La domanda da porre su qualcosa non è quindi: è diversa dall'antica? Piuttosto: è altrettanto buona, o addirittura migliore? E quest'ultimo caso si produce - a intervalli - sempre di nuovo, sia per opera di una chiarificazione, sia per un accrescimento, ma dipende senza eccezione e solamente dal talento collegato con la capacità. È da presumere che dalla massa degli ultimissimi uscirà un giorno (e forse tra breve) una personalità che con il suo talento e la sua capacità paleserà il nocciolo buono dell'insurrezione nella sua compiutezza perfetta: questa personalità si innalza naturalmente al rango di classico e con ciò si separa dai suoi colleghi di prima. Ognuno di loro pensa probabilmente di essere questa personalità, e così coloro che erano concordi divengono in seguito avversari.
Già ora tra coloro che fanno causa comune, che sono affini e fanno parte della stessa «scuola» (priva di un capo) si possono distinguere elementi divergenti e individuali - nelle masse come nei singoli. I due lati d'un angolo divergono sempre più quanto più si allungano. In primo luogo dovrebbero acquistare caratteri distinti i diversi paesi -per le qualità razziali innate, per il fondo oscuro del nazionalismo -; l'eletto si manifesterà nell'ambito di ciascuno. Così, per il momento, i Germani sono più chiaramente collegati tra loro, e del pari i Latini tra loro: comune a tutti è la rivolta e la preparazione insufficiente.

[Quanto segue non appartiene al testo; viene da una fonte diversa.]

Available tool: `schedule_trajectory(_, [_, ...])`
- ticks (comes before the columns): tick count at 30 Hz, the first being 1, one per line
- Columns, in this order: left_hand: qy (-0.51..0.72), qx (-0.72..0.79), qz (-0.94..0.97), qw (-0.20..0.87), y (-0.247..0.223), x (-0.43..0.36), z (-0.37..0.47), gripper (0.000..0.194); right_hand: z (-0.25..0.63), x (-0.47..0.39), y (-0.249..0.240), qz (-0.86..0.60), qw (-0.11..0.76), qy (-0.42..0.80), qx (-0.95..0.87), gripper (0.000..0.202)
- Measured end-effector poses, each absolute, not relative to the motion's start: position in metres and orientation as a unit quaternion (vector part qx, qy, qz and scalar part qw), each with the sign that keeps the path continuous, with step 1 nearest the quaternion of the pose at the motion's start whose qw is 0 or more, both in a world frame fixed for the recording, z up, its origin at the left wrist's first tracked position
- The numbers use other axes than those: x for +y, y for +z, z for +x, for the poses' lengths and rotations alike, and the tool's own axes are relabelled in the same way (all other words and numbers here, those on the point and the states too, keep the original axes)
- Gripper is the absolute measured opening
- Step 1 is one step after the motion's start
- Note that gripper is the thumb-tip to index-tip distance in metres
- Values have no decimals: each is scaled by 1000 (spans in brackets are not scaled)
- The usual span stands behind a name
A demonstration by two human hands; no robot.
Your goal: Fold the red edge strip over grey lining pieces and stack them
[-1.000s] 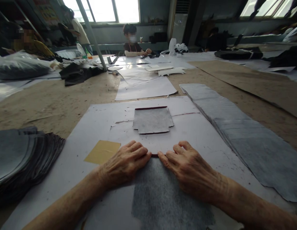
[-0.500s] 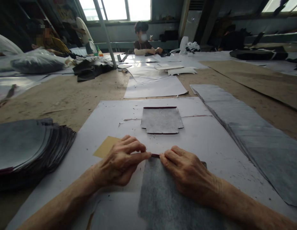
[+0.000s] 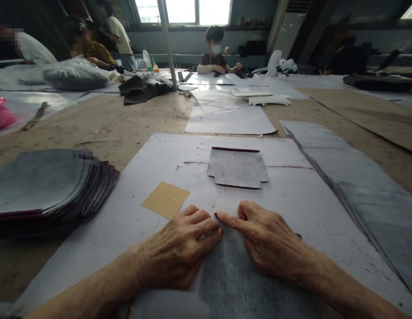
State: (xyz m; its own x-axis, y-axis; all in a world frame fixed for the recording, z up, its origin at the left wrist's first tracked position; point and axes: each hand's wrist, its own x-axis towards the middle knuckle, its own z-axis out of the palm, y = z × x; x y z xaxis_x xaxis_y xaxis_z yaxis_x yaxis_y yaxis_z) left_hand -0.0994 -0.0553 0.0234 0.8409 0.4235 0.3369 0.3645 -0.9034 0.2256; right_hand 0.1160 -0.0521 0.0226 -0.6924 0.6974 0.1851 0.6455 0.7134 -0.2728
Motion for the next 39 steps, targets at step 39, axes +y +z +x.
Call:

Ma nell'insieme il ciclo si compie, come in ogni tempo, e ci sembra sorprendente soltanto ciò che non avevamo sperimentato prima noi stessi, ma che si deve produrre in lassi di tempo regolarmente determinati e in circostanze simili, e si ripete pertanto regolarmente. Tutto il processo, per esempio, è stato rappresentato quasi cento anni fa in modo sorprendentemente attuale nel dialogo tra Mefistofele e il Baccelliere (Faust I). Duecento anni prima Cervantes aveva detto le stesse cose. E come Goethe, non era certo un filisteo.